ODM2 / ODM2DataSharingPortal

A Python-Django web application enabling users to upload, share, and display data from their environmental monitoring sites via the app's ODM2 database. Data can either be automatically streamed from Internet of Things (IoT) devices, manually uploaded via CSV files, or manually entered into forms.
BSD 3-Clause "New" or "Revised" License
31 stars 8 forks source link

Characterization POSTs from 2023 Aug wrt to MMW #673

Open neilh10 opened 1 year ago

neilh10 commented 1 year ago

I'm wondering if the MMW characterization data is being released, as has been previously discussed. :)

I'm seeing one site that was doing well, suddenly degrade since the Aug 11th. I'm wondering if there is any MMW indications as to what maybe happening. https://monitormywatershed.org/sites/TUCA_GV01/ Up to 2023-08-11 10:45:00 PM the hourly POSTs are all up-todate Since 2023-08-11 10:45:00 PM there is only sporadic data delivery and it appears to be falling behind - that is 96 data records a day, being generated. As of this today this morning, only 86 have been received out of a an estimated 1240 generated readings for the period . The site is set to deliver every hour, and up to 100messages if any outstanding. However I never see MMW even under the best of circumstances able to accept 100messages. The site is from a riparian zone by a stream up a winding channel in hills over verizon wireless. When connected it indicates a good signal strength of -81db. However often the tcp/ip connection attempt to MMW fails, when connected to the cellular network and attempts a TCP/IP connection to MMW.

This is similar to what seemed to happen to https://monitormywatershed.org/sites/TUCA_PO03/ in January this year. An annotated download file is attached TUCA_GV01_TimeSeriesResults230824_0908annotated.xlsx

Many thanks for any insights

ptomasula commented 1 year ago

@neilh10 I can provide the uptime monitoring summary for the last month, though I suspect it will be slightly less helpful in answering questions on API performance. This one is monitoring general site uptime and not the specific API endpoint used to ingest data. We do have a monitor set up for the specific API endpoint, though it looks to have been suspended and not gathering data for the last few weeks (though I just reenabled it). There are no notable latency spikes around the 11th indicated by our monitoring service, but we did have a degraded performance indication on the 14th. We do look to have a sharp improvement in latency around the 8th, but I would need to cross check some other logs to see if we could attribute that to something specific.

image
ptomasula commented 1 year ago

I would attribute the response time decrease on the 8th to a database restart. Looks like we got some resource alert notifications on the 6th and 7th, consistent with the yellow performance warnings on the uptime monitoring and rebooted the database service on the 8th at 10:53 EST.

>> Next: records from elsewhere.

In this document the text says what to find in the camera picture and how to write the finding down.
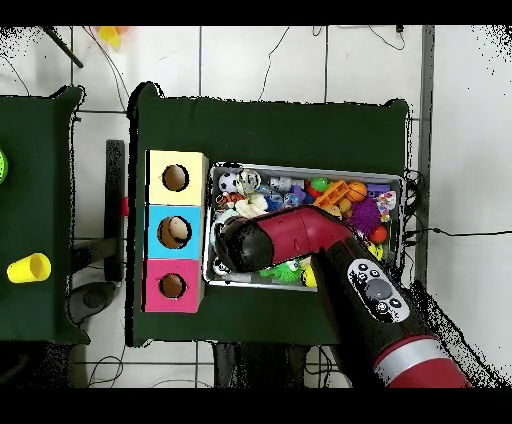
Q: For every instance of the wooden box with three holes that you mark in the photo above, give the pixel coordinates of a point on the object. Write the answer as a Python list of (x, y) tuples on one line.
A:
[(158, 192)]

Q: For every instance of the black flat panel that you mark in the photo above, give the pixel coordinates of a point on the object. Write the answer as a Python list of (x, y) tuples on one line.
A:
[(114, 208)]

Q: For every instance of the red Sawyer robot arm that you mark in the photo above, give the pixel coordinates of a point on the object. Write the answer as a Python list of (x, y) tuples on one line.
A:
[(304, 236)]

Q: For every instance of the yellow plastic cup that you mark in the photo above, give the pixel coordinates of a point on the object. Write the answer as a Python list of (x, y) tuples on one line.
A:
[(108, 36), (28, 268)]

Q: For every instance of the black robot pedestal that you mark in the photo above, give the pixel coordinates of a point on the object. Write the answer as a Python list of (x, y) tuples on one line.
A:
[(256, 366)]

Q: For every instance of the shallow metal mesh bin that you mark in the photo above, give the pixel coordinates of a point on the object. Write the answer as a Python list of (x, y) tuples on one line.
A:
[(256, 282)]

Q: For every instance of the black rod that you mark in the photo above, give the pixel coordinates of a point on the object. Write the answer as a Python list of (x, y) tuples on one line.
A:
[(64, 46)]

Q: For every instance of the orange basketball toy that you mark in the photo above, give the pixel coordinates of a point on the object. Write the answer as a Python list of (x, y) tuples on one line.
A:
[(355, 192)]

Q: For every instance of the green round object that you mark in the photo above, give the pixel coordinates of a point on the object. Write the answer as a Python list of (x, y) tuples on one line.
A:
[(2, 166)]

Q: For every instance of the yellow smiley ball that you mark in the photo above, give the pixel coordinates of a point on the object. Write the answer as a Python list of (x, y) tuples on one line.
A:
[(308, 276)]

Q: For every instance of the orange plastic building block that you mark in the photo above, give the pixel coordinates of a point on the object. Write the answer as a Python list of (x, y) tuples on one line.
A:
[(330, 194)]

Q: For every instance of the black and white soccer ball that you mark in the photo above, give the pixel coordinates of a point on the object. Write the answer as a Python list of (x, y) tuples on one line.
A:
[(228, 182)]

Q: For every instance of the orange striped tiger plush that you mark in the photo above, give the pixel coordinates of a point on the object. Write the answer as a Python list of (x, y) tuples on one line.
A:
[(231, 198)]

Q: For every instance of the dark green table cloth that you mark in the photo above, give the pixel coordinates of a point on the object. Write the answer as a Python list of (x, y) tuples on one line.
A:
[(32, 180), (272, 128)]

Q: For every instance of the purple spiky ball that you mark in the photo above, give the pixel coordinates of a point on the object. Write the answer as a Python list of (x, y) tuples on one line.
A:
[(364, 216)]

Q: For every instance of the cream white cloth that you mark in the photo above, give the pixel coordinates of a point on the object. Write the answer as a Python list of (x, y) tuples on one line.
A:
[(252, 206)]

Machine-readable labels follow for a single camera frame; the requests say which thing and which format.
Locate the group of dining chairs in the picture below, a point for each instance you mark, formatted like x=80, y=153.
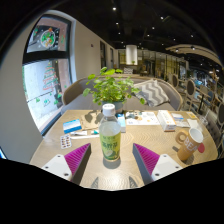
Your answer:
x=191, y=90

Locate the clear bottle with green label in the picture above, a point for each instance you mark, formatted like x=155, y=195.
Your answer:
x=110, y=140

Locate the brown kraft card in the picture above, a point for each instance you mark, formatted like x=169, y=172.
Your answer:
x=90, y=121

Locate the group of ceiling lights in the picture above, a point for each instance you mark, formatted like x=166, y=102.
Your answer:
x=114, y=8

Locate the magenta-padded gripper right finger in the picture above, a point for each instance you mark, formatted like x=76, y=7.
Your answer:
x=166, y=165

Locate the brown paper cup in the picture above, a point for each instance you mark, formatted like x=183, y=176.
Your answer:
x=188, y=146

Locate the grey white chevron cushion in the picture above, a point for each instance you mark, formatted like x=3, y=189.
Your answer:
x=151, y=93

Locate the blue and white card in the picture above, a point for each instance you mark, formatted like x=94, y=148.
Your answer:
x=72, y=126

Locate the long white carton box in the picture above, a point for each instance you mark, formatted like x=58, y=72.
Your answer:
x=166, y=120

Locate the decorated window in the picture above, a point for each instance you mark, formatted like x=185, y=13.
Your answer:
x=46, y=86

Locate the white printed leaflet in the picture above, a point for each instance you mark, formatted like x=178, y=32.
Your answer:
x=143, y=118

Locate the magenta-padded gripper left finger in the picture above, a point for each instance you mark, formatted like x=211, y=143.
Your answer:
x=56, y=165

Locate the grey curved sofa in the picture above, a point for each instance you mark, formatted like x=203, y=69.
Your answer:
x=75, y=96

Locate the small yellow card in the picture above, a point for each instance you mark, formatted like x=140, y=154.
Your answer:
x=191, y=115

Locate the white tube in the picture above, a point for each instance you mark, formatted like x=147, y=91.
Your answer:
x=81, y=134

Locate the small blue white box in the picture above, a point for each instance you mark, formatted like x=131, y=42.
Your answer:
x=122, y=121

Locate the blister pack of pills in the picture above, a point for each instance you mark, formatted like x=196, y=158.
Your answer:
x=66, y=141

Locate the small white blue packet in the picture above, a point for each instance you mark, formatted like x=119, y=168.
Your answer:
x=177, y=116

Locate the green potted plant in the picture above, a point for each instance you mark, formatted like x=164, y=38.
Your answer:
x=108, y=88

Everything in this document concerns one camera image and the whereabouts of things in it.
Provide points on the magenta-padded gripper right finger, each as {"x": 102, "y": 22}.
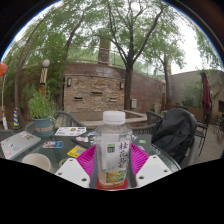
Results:
{"x": 153, "y": 170}

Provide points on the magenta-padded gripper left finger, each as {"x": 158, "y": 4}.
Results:
{"x": 71, "y": 171}

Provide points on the clear white-capped drink bottle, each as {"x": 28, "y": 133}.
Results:
{"x": 113, "y": 150}

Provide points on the yellow card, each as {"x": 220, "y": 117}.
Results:
{"x": 76, "y": 151}

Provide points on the flat round red coaster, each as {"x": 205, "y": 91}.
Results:
{"x": 125, "y": 184}

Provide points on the dark laptop with stickers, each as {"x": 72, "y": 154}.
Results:
{"x": 143, "y": 140}

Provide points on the blue card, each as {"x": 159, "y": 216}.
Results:
{"x": 52, "y": 144}

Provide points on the white ribbed mug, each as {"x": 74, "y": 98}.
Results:
{"x": 36, "y": 161}

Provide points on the black jacket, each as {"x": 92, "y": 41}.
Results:
{"x": 175, "y": 133}

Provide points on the silver laptop with stickers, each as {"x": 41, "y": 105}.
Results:
{"x": 18, "y": 144}

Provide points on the black metal chair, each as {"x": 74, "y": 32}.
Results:
{"x": 202, "y": 130}

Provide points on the green plant in blue pot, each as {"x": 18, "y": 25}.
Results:
{"x": 41, "y": 110}

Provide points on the yellow blue striped cone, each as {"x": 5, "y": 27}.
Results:
{"x": 16, "y": 118}

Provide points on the dark-trunked tree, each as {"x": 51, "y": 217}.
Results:
{"x": 128, "y": 90}

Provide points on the closed maroon patio umbrella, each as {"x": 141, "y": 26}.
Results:
{"x": 206, "y": 93}

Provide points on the orange patio umbrella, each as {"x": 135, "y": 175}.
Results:
{"x": 2, "y": 69}

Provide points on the grey wall box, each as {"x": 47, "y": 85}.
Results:
{"x": 133, "y": 103}

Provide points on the black wall lamp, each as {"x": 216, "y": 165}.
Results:
{"x": 122, "y": 85}
{"x": 69, "y": 82}

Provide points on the wooden globe-topped lamp post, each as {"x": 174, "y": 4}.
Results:
{"x": 44, "y": 80}

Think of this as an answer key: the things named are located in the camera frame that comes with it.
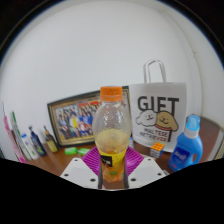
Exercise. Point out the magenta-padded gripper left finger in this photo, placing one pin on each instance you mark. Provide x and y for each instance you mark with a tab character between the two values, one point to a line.
79	171

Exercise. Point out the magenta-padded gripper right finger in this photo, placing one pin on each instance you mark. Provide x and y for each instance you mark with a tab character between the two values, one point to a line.
146	171

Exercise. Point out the orange juice bottle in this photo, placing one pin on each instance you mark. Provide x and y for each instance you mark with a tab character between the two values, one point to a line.
111	133

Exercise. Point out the green soap bar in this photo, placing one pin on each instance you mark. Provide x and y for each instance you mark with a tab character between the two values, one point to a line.
84	151
70	151

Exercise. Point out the blue tissue pack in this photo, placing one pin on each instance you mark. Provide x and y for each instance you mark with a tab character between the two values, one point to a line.
131	143

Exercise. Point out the yellow pump bottle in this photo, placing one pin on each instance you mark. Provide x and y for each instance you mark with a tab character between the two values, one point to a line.
51	144

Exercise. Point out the blue detergent bottle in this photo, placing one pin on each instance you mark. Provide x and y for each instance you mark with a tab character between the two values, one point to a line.
186	150

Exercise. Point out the dark blue pump bottle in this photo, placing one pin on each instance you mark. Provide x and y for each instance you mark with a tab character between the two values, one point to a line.
37	143

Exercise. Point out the framed group photo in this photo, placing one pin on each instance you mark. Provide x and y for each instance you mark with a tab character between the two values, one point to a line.
73	120

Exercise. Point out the white shampoo bottle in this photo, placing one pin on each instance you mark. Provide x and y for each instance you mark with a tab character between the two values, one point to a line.
30	148

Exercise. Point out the white paper gift bag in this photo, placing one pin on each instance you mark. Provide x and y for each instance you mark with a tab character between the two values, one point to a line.
158	113

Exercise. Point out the white shuttlecock tube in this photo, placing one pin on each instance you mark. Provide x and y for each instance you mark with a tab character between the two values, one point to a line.
20	140

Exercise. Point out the dark wooden side table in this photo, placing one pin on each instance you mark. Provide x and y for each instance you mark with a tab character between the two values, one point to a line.
209	133

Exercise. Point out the pink shuttlecock tube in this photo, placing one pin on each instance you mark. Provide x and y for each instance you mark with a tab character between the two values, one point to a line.
11	136

neilh10 commented 1 year ago

@ptomasula many thanks for the quick response. Much appreciate showing the data you collected, and UP time performance suggests that site is healthy. Oh well on the API performance - good to hear restarted and maybe get to see if it shows anything.

What I'm interpolating, from download.csv of TUCA_GV01, is the POST is getting a time out of 15seconds pretty quick when it connects . Of the 7 connections visible that succeeded, 6 had all 4 POST readings that made it to the database. 1 only had 3 POSTs accepted.

Since I started manually monitoring it two days ago, I took two download snapshots .csv; of the latest successful connection with a connection of 4 POSTs the last of reading 2023-08-23 1:00:00 AM PST, and in that connection it appeared to also have catchup posts of 21 POST readings to 2023-08-11 2:45:00 PM before it hit an error. The Mayfly device ModularSensors would have capped sending at 100readings, but instead only did 21.

The data that is not visible is how often does it try to connect to cell tower, and fail, versus connects to the cell tower and then fails on getting a tcp/ip connection.

I can take an MMW download of sensor data.csv snapshot tomorrow, and if its not good possibly drive to the site and extract the DBGyymm.log file.

I had another local test system turc_test08 running over verizon till Aug 16 and its all been healthy with 201's a few 504s and 400's - and YES can visibly see response time decrease after the 8th image

Though some interesting other data - 1st POST get a fast response 2.7Secs and subsequent POSTs are 6+ seconds! Also the connect times start going out after the 8th image

turc_test08_DBG2308_log.xlsx

aufdenkampe commented 1 year ago

@neilh10, do you use Hologram for your cellular SIMs? If so, they have a great dashboard that can help you understand how often each modem connects and how much data is transmitted per connection. I imagine other cellular IoT providers have that info too. It could be an important set of data for you to better understand what is happening for these deployed stations.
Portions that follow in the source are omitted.